As a sort of subtitle the author says that this is an account of the “great revolution of the 20th century.” This is not calculated to make friends in the Kremlin or to warm the hearts of Maoist partisans. It will probably not assure him a warm welcome if he should divert a plane to Cuba.

This work adds little if anything to the literature on the Mexican Revolution, which began in 1910 and which the Mexicans, perhaps tongue-in-cheek, maintain is still a going thing. Maybe so, but it has changed direction considerably.

The book is of special interest because of two things. First, it brings an important period of history to Italian readers and might well be used in Italian schools since it is a paperback and thus relatively inexpensive. Secondly, the author’s attitude toward the Mexican Revolution is different from that of most Mexican and U.S. historians. Where the latter tend to be matter of fact, Ricciu becomes highly emotional about such things as the quasi-legal assassination of Madero. He also displays in photographs the cadavers of Villa, Zapata, and Carranza. The cadaver of Villa is shown semi-nude, making clear the bullet holes and other incidental mutilations.

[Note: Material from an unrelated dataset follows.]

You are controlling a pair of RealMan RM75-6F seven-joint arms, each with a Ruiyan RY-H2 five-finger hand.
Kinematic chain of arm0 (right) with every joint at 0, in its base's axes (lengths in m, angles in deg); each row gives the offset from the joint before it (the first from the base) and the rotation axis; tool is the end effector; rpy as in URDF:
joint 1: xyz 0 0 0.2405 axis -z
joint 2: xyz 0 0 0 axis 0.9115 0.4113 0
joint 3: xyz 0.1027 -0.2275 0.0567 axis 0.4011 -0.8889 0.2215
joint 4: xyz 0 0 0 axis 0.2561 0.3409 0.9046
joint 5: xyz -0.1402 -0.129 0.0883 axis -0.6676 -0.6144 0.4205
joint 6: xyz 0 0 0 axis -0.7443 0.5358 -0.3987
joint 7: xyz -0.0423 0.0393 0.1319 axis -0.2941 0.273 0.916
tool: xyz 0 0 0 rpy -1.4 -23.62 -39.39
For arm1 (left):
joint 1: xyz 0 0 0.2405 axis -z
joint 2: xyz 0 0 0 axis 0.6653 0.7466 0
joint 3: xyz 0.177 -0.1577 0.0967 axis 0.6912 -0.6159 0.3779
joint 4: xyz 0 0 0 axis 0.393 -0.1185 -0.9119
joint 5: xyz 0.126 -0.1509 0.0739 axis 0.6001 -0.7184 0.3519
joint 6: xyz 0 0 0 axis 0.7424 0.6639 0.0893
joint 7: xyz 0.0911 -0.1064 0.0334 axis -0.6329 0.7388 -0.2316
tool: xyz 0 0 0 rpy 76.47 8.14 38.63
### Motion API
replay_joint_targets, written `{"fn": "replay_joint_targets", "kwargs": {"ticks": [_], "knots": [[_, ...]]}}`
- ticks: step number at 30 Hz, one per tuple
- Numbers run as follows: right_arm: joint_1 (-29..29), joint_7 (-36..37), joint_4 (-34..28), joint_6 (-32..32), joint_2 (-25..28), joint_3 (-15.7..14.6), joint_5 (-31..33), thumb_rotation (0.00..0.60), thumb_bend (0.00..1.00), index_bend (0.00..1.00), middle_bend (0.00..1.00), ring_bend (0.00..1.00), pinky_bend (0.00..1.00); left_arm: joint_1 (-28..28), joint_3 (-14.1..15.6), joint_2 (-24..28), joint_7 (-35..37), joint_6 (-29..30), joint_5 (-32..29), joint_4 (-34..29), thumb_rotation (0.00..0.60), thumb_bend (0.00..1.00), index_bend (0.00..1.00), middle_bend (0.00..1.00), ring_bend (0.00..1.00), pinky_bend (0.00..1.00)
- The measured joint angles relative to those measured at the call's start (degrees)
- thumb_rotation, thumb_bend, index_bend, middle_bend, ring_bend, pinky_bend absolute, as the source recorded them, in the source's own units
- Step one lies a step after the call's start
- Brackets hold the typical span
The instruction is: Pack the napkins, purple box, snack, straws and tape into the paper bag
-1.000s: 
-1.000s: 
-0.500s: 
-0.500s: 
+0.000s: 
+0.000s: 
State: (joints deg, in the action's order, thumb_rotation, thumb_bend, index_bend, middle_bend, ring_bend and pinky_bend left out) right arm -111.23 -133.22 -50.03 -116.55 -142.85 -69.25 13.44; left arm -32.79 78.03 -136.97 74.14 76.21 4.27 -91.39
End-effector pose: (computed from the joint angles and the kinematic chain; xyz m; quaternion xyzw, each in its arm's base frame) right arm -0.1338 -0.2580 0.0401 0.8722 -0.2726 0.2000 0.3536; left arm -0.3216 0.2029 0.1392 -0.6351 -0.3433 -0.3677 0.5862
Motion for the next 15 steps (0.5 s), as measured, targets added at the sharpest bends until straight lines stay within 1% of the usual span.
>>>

Ricciu ends his book with the regime of Cárdenas some thirty years ago. This is perhaps quite logical since the real essence of the Mexican Revolution probably ended then. Although General Lázaro Cárdenas still has much influence in western Mexico and is still revered by the campesinos, his influence in government is minimal. Likewise, while many of the reforms initiated and made into law after the Revolution still persist, much of the revolutionary fervor has quietly passed away. Even a central idea of the Revolution the dividing of large land-holdings among the small farmers—has long since been found to be generally impractical and uneconomic. Moreover, the tremendous population explosion in Mexico since the 1930s and the rapid industrialization of the country have made the ideas and aims of the Revolution seem more or less irrelevant in 1969.

Francesco Ricciu is an eminent scholar, intelligent and perspicacious. We regret that he did not continue his book to evaluate and comment on the past thirty years of “La rivoluzione messicana” or its sequel.